■ **WORKING DATA**:

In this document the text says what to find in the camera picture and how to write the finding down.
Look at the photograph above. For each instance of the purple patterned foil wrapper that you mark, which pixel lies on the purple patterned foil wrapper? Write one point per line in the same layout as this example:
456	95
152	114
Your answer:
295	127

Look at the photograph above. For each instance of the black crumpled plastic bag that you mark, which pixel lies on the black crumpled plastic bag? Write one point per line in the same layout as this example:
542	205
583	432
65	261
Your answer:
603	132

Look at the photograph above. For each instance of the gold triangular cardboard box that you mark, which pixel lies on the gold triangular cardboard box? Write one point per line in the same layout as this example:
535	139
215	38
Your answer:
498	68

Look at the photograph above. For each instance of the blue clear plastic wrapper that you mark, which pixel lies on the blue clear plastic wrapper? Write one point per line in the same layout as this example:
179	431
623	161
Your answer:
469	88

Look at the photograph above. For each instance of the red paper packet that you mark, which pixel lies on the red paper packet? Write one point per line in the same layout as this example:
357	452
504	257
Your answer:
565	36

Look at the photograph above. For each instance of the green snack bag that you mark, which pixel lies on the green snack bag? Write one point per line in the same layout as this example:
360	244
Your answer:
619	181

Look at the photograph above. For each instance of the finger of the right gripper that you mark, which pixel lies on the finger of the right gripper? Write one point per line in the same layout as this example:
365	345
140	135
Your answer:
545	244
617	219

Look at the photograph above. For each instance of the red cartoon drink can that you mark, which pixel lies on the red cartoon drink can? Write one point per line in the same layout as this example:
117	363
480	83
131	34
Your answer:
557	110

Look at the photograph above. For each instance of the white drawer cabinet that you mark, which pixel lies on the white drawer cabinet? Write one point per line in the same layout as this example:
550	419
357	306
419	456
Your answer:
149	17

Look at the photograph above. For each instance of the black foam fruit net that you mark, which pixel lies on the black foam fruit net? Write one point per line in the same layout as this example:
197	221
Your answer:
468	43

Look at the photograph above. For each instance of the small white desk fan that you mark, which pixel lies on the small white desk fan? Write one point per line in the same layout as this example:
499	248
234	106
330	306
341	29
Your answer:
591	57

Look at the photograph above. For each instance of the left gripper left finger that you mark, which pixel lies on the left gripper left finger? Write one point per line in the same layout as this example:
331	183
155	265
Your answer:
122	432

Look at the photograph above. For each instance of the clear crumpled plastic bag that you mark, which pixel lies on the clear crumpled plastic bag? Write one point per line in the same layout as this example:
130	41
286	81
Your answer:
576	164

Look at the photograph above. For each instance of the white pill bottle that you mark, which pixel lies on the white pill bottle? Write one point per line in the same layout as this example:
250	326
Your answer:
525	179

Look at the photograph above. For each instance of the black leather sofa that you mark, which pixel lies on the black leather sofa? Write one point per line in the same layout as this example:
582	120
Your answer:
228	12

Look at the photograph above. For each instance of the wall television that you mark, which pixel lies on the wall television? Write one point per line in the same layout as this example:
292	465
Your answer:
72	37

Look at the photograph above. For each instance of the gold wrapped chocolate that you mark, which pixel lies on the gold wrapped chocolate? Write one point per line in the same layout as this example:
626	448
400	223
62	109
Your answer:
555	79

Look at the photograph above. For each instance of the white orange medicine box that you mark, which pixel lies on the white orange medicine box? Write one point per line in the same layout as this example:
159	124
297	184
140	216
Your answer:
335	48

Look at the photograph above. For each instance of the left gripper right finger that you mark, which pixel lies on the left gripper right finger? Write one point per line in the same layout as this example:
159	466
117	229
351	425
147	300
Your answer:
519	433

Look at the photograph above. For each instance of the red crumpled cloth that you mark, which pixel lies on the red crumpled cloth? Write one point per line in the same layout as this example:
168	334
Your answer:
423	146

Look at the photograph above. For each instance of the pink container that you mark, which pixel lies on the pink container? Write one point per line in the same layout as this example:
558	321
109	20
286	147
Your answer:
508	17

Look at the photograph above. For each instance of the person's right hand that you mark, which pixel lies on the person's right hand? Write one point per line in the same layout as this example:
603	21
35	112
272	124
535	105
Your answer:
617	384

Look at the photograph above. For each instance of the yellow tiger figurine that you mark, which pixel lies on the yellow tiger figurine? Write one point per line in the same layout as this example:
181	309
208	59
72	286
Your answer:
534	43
...
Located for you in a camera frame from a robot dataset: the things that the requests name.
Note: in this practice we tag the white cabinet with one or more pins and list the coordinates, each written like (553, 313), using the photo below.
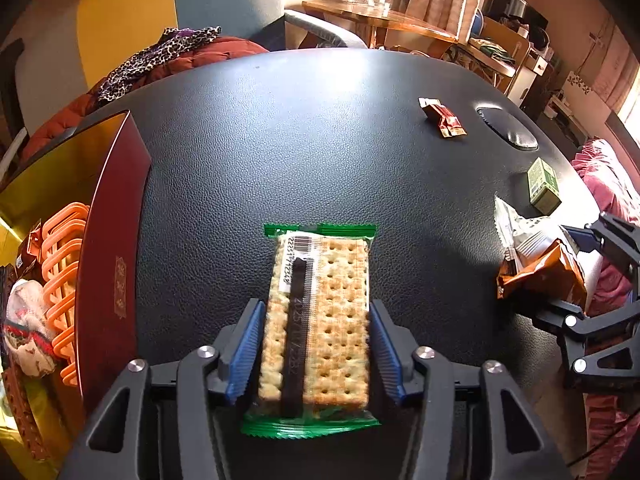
==
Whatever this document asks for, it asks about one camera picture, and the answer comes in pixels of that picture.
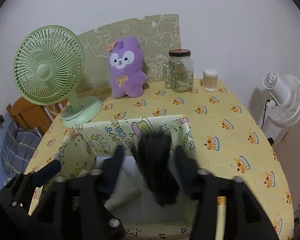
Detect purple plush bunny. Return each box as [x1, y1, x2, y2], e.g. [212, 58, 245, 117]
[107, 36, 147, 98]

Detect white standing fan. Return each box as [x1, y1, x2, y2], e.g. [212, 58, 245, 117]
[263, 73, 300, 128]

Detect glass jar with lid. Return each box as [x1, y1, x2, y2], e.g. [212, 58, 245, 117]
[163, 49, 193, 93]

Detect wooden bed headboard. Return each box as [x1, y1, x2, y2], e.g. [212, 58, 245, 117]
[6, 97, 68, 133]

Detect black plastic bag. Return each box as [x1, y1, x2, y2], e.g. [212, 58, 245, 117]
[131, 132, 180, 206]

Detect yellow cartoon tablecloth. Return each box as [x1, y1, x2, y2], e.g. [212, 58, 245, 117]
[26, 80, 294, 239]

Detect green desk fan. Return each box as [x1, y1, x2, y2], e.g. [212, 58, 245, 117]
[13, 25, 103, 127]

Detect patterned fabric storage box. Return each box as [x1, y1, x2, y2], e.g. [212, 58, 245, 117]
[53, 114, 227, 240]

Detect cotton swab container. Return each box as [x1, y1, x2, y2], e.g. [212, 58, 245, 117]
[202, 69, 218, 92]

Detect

■ **YOUR TASK**: Only a number is wanted here: how many lines in the entries contain the word "camera"?

■ **ANSWER BOX**: 3